NOTA #3 [14/01/2016] (SP)

Na última reunião fomos interrompidos por conta de explosões, são os tempos atuais dentro das condições atuais de SP, a polícia fazendo o que é esperado dela enquanto este braço do Estado, agindo enquanto AIE (Althusser, 1996) e então, os manifestantes estavam lá, se manifestando. Mas o que estava sendo manifestado lá? Como hoje se consegue separar legitimidade em uma reinvindicação de uma possibilidade de um flashmob pseudo social (se é que algo assim existe…)? Entretanto, se as condições atuais e o espírito do tempo nos permitem colocar uma questão assim, logo, há muita coisa em jogo. As operações ideológicas apenas se intensificaram. Os órgãos de mídia televisiva perpetuam a lógica da dominação em nome da perpetuação de sua própria existência e o ciclo vicioso do controle ideológico apenas cumpre sua própria agenda. A política hoje tem todas as instruções necessárias, tem o treinamento necessário para dispersar, para dissipar e desmantelar uma manifestação. Os movimentos sociais ao seguirem a cartilha dos anos 60, 70, 80 e 90 do manifestar, não tem condições de escaparem do óbvio desfecho desses encontros em massa: serão rechaçados pelo estado. E ao leitor que leu isto, já começou a se coçar com os pensamentos: “Ih! Que papo mais reaça!” ou aquele niilista mais razo “Então, devo desistir de tudo e ver uma tevêzinha” – Não! Não é este o ponto dessa reflexão, o que está sendo posto em questão aqui é para além do pensamento binário que habitualmente é aplicado para pensar a política. Há um problema complexo no cenário atual, com camadas de questões que precisam ser pensadas: 1- Como operar com essa fauna ideológica que hoje temos no cenário político? 2 – Como pensar as relações entre movimentos sociais e partidos políticos? 3 – Como pensar o sucesso de um movimento social? 4 – Como pensar a derrota de um pensamento político? 5 – Haveria um modo diferente para pensar a reinvindicação política?

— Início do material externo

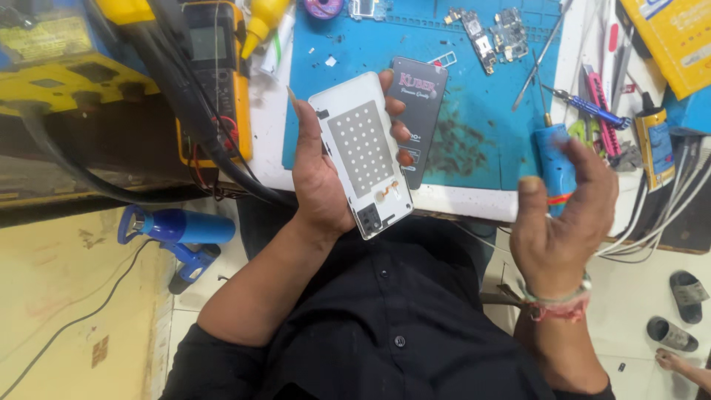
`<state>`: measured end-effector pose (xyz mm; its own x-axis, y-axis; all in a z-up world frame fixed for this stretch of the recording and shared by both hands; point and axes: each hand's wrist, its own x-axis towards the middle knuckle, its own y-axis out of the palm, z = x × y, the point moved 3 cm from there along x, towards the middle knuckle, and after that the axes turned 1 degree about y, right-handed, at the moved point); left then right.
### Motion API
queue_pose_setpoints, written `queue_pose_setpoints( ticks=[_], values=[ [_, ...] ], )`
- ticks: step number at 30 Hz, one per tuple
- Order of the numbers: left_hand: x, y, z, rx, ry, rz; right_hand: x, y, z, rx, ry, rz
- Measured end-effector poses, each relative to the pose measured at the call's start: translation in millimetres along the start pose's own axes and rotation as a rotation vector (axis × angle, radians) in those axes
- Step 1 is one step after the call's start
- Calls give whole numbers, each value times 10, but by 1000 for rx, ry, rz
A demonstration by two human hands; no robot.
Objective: The person disassembles a Samsung smartphone, removing the back cover and battery. They then use a soldering iron to work on the internal circuit board and a toothbrush to clean the board's surface.
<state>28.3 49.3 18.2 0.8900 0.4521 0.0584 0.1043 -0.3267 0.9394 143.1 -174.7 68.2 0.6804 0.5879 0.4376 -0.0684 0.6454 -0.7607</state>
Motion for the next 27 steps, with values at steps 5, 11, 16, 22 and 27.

E é justamente em nome disto que a reflexão se dirige, as perguntas estão sendo postas em nome daquilo que está é claro como cristal nas manifestações atuais e que, Stalin já sabia em seus tempos de Koba, este modo de manifestar não atinge nenhuma das camadas das quais deveria. Não implica em mudança nem para as camadas menos privilegiadas e pobres, que apenas vêem os malefícios de não conseguirem voltar para casa depois de um dia infernal de trabalho e menos ainda, aos detentores dos meios de produção que estão satisfeitos em seus escritórios, em seus carros/helicópteros e simplesmente, não se afetam com as raves populares. Obviamente que o pensamento crítico e a insatisfação são necessárias, mas é mais óbvio ainda que o ato de ir de casa para apanhar da polícia, não está resultando em nada. Enquanto o Movimento Passe Livre brinca de satisfazer a esquerda ovo frito e os uspianos que leram muito Gramsci, talvez pudessem colocar um pouco em perspectiva se as suas táticas estão realmente mobilizando as frentes da qual a estratégia versa. O se fazer manifestar precisa mudar, não se trata de questionar à luta, mas o modo de lutar. O que podemos pensar sobre isto em nossa próxima reunião?